=== Dataset content ===

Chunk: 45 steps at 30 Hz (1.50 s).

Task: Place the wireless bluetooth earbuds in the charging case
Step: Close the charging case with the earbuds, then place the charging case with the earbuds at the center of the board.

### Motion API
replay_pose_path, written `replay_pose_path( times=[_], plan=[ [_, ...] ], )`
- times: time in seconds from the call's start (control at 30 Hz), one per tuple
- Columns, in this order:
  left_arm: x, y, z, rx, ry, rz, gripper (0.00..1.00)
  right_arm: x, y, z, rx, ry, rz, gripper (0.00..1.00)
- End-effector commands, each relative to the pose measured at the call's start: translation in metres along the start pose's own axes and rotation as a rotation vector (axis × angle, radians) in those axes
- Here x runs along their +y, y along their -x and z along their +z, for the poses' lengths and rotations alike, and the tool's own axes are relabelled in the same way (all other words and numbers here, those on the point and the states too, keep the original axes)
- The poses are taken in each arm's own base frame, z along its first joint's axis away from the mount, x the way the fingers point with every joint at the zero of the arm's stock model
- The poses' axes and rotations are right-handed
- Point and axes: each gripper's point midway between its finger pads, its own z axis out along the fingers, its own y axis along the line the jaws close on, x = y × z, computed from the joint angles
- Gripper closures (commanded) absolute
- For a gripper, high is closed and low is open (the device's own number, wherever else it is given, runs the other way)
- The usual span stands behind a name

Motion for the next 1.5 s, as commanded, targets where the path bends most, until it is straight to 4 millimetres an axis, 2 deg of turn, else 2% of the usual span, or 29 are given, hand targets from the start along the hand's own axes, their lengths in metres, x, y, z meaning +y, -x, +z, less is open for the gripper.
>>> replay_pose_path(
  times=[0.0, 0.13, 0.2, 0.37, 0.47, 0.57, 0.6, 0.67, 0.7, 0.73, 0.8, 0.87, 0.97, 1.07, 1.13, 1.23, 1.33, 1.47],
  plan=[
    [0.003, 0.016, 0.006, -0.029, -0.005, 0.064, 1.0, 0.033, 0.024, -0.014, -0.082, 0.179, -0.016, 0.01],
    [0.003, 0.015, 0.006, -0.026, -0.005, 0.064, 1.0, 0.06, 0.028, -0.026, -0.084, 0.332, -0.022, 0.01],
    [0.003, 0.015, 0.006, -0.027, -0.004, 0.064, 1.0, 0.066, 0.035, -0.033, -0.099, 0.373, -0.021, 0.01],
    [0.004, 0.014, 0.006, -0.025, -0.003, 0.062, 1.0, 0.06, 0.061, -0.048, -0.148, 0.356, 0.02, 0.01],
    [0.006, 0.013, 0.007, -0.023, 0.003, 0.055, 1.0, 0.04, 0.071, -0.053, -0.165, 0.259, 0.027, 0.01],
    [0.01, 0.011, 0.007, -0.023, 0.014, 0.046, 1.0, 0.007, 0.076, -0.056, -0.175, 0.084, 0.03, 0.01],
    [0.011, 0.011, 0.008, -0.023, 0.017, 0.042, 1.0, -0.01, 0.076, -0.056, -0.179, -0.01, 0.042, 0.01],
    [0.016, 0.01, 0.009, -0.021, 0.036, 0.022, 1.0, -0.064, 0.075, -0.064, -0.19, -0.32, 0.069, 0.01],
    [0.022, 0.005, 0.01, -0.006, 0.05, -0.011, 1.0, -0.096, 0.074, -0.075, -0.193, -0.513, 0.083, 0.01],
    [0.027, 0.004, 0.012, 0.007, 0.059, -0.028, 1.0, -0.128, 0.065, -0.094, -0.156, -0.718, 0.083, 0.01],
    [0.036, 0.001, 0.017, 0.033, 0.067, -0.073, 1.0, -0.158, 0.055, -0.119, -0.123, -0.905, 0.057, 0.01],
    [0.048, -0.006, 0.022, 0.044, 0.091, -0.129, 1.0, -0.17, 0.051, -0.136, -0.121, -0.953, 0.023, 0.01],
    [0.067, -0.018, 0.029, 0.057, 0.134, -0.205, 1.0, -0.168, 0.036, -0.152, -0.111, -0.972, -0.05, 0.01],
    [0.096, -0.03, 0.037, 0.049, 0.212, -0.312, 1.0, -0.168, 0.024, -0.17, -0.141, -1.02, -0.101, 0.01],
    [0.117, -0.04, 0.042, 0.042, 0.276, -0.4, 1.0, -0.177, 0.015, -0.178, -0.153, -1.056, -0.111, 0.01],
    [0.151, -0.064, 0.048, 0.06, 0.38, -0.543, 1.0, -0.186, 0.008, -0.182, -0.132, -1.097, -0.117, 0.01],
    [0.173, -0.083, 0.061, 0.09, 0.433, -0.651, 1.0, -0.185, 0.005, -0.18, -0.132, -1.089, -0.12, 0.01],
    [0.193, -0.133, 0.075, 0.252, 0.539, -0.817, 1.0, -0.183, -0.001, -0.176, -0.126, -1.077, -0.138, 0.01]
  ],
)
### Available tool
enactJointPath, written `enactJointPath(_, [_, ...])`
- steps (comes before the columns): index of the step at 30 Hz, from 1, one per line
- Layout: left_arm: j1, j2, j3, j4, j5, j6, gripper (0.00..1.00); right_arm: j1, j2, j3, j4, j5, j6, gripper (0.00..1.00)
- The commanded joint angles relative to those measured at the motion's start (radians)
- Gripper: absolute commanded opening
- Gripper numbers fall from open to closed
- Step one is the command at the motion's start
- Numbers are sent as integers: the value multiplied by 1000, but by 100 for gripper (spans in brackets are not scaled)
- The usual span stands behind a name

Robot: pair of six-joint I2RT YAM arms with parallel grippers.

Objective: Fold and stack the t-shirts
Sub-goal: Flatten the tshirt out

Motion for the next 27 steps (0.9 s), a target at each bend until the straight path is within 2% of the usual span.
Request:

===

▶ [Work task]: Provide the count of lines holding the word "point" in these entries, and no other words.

▶ [Solution to this problem]: 3